##### Data to examine

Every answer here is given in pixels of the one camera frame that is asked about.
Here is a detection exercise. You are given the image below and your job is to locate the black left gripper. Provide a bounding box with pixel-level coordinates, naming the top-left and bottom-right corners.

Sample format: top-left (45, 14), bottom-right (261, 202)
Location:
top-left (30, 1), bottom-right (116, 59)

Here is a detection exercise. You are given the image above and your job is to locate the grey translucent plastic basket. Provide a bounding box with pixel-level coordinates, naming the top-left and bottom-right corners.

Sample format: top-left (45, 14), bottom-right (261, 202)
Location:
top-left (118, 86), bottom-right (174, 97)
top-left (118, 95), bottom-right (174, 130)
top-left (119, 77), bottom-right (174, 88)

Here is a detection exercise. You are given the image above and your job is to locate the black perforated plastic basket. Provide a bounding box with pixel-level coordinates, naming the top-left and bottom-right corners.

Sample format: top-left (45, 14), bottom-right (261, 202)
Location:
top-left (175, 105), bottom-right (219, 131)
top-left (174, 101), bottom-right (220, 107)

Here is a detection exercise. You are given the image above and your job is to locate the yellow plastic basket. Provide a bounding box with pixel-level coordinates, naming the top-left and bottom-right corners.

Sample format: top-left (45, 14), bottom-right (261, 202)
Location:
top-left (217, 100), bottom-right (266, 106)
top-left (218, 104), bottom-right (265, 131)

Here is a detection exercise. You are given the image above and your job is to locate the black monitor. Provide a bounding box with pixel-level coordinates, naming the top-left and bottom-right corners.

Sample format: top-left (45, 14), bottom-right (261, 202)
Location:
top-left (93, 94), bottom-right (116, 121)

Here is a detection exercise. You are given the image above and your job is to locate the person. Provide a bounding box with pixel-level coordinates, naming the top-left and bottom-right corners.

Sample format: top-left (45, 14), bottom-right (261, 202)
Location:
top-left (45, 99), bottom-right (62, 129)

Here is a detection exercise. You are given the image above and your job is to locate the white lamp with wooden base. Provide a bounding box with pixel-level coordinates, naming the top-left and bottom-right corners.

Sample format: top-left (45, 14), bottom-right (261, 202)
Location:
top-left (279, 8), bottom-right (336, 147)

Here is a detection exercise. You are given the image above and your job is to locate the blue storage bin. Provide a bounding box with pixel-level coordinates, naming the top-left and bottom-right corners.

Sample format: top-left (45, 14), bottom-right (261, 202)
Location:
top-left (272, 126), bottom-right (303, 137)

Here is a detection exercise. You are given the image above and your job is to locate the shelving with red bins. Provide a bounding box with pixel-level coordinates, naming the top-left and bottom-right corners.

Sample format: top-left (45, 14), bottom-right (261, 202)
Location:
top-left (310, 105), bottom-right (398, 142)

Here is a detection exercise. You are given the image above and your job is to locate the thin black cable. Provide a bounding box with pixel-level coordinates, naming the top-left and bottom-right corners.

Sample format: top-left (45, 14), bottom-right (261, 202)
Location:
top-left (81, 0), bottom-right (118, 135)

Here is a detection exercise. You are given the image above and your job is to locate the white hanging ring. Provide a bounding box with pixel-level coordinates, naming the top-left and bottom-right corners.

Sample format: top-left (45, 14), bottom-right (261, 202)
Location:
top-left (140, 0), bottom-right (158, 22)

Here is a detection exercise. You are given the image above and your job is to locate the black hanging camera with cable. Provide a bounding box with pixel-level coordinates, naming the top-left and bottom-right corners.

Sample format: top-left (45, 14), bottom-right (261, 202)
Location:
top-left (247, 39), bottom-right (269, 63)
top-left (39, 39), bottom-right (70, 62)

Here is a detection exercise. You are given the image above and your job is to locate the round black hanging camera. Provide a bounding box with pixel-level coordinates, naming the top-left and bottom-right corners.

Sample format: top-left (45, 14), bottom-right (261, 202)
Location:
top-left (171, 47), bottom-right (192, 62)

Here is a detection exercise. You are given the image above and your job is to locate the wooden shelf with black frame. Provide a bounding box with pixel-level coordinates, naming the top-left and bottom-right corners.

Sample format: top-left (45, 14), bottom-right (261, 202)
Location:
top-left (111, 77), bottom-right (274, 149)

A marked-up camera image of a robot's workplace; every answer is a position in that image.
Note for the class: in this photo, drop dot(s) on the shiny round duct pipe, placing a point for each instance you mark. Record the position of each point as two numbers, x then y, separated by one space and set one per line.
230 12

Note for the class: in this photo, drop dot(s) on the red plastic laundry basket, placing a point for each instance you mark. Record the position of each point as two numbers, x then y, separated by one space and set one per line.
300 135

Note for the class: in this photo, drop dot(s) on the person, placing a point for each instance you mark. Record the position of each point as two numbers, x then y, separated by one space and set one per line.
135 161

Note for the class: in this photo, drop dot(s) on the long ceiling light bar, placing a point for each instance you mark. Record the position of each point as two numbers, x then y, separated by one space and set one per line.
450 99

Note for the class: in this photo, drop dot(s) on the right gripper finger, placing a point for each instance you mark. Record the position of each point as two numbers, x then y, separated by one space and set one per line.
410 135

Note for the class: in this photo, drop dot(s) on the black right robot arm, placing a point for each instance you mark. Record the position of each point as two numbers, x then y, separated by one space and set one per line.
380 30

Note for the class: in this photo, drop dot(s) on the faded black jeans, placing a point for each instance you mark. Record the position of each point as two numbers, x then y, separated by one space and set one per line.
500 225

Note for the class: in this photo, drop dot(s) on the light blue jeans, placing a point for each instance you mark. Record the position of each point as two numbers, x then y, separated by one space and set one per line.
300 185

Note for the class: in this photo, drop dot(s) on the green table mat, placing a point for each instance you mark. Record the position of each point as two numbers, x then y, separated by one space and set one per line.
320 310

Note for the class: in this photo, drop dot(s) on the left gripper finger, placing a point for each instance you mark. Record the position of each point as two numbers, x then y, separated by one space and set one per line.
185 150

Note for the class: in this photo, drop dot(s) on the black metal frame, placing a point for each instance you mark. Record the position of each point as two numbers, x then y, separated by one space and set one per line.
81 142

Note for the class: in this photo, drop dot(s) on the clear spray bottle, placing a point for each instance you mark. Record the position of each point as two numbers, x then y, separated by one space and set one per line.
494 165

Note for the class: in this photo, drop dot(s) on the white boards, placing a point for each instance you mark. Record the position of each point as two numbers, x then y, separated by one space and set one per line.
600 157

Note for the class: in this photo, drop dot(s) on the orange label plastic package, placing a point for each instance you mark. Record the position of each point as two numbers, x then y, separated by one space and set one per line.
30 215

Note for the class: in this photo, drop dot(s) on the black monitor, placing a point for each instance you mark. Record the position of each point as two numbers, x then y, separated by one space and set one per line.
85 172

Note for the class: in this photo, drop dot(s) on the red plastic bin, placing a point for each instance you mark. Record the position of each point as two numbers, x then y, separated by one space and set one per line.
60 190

##########

> _Required action_
For the material above, state the number of lines that include the word "camera". Leave out everything else.

> _Exercise solution_
4